Les chats sont des animaux qui émettent de nombreux sons : ils miaulent, crient et ronflent. Les miaulements et les cris n’ont rien de spécial d’un point de vue vocal. Leurs sons sont produits dans le larynx du chat, ou « boîte vocale », un peu comme les vocalisations des humains et de nombreux autres mammifères.
En revanche, le ronronnement des chats a longtemps été considéré comme spécial. Des recherches menées il y a un demi-siècle ont montré que le ronronnement des chats est produit par un mécanisme spécial : la contraction et la relaxation périodiques des muscles des cordes vocales du larynx, qui nécessitent un apport neuronal continu et un contrôle de la part du cerveau.
Une nouvelle étude menée par Christian T. Herbst, spécialiste de la voix à l'Université de Vienne en Autriche, montre que ces contractions musculaires périodiques ne sont pas nécessaires au ronronnement des chats.

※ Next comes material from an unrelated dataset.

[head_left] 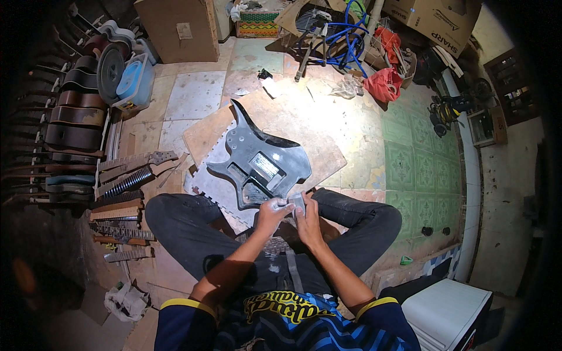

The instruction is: The person sands the surface of a guitar body using a sanding block, applying pressure and moving the block across different sections of the instrument while holding it steady with the other hand.

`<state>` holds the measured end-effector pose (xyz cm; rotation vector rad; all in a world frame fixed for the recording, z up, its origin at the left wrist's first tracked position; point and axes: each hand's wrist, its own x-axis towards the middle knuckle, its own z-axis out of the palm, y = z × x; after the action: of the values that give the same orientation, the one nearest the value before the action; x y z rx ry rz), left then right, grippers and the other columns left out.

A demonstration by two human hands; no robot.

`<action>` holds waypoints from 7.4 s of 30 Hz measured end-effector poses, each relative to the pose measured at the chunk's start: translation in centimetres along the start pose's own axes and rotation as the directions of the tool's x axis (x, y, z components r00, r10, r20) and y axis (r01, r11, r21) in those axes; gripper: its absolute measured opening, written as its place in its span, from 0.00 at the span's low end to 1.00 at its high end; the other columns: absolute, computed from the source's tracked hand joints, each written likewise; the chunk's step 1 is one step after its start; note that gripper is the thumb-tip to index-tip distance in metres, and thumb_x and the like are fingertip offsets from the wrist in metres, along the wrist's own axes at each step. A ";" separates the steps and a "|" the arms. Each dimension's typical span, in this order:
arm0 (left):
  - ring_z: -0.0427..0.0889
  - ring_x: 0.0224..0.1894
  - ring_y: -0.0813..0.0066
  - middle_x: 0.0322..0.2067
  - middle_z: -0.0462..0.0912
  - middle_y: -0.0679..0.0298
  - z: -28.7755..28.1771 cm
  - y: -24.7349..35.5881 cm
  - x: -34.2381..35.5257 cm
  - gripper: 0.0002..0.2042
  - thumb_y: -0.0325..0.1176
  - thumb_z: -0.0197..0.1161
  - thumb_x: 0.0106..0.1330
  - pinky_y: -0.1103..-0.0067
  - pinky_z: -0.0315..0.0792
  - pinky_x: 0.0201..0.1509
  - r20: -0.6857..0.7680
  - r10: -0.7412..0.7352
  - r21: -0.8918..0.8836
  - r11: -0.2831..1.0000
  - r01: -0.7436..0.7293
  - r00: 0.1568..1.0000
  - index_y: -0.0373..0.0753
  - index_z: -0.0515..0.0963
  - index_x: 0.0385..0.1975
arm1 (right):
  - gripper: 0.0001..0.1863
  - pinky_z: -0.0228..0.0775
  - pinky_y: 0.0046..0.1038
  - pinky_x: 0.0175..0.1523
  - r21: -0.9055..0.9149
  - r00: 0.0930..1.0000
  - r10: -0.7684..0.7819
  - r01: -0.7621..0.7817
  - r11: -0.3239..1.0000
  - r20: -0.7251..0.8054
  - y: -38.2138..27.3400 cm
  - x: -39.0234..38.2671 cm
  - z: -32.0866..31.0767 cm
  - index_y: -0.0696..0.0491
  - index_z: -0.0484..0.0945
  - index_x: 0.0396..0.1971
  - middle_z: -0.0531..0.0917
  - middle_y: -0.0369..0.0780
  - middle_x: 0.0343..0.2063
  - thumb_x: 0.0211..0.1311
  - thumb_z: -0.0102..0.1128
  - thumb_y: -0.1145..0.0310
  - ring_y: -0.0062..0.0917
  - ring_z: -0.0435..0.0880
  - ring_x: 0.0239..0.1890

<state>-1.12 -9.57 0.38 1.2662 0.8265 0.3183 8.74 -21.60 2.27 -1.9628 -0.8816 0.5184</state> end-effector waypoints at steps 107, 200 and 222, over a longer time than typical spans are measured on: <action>0.48 0.79 0.40 0.77 0.55 0.45 -5.3 4.6 12.6 0.37 0.57 0.64 0.61 0.41 0.43 0.77 -0.059 0.378 0.969 0.246 -0.038 0.924 0.57 0.69 0.73 | 0.33 0.63 0.49 0.65 -0.424 0.950 -0.060 -0.079 0.902 -0.305 2.9 11.9 -0.3 0.44 0.78 0.63 0.74 0.56 0.56 0.55 0.68 0.83 0.53 0.70 0.58; 0.46 0.80 0.41 0.77 0.54 0.45 -5.1 4.3 12.6 0.37 0.59 0.63 0.62 0.41 0.40 0.77 -0.070 0.380 0.955 0.294 -0.049 0.922 0.57 0.69 0.73 | 0.26 0.62 0.52 0.60 -0.572 0.996 -0.039 -0.012 0.820 -0.077 2.7 9.1 0.1 0.40 0.79 0.61 0.73 0.55 0.57 0.61 0.65 0.72 0.53 0.71 0.57; 0.46 0.80 0.44 0.76 0.56 0.47 -5.0 4.5 13.0 0.37 0.59 0.63 0.61 0.42 0.41 0.78 -0.079 0.394 0.957 0.287 -0.041 0.916 0.57 0.70 0.72 | 0.29 0.62 0.54 0.62 -0.535 0.990 -0.026 -0.051 0.844 -0.136 1.8 10.6 1.1 0.41 0.78 0.62 0.73 0.56 0.56 0.58 0.65 0.75 0.53 0.71 0.58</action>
<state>5.16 3.58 -0.63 2.5674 1.1674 0.2355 15.69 -13.59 0.00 -2.4794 -0.9997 0.1345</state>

Les données d'une expérience contrôlée en laboratoire montrent que les chats domestiques sont capables de produire un ronronnement grave et impressionnant sans aucune entrée neuronale périodique ni contractions musculaires répétitives dans leur larynx. Le mécanisme de vocalisation observé est étonnamment similaire au « crunch » ou au « tremblement vocal » humain.
"Des études anatomiques ont révélé que les chats ont un "coussin" unique dans leurs cordes vocales, ce qui peut expliquer pourquoi un si petit animal pesant seulement quelques kilogrammes peut régulièrement produire des sons à des fréquences incroyablement basses (20 à 30 hertz, ou cycles par seconde) - bien en dessous même des basses les plus basses produites par la voix humaine", a déclaré Herbst.
Les résultats de cette étude, même s’ils ne bouleversent pas complètement les théories précédentes, indiquent clairement que la compréhension actuelle du ronronnement des chats est incomplète et nécessite des recherches plus approfondies.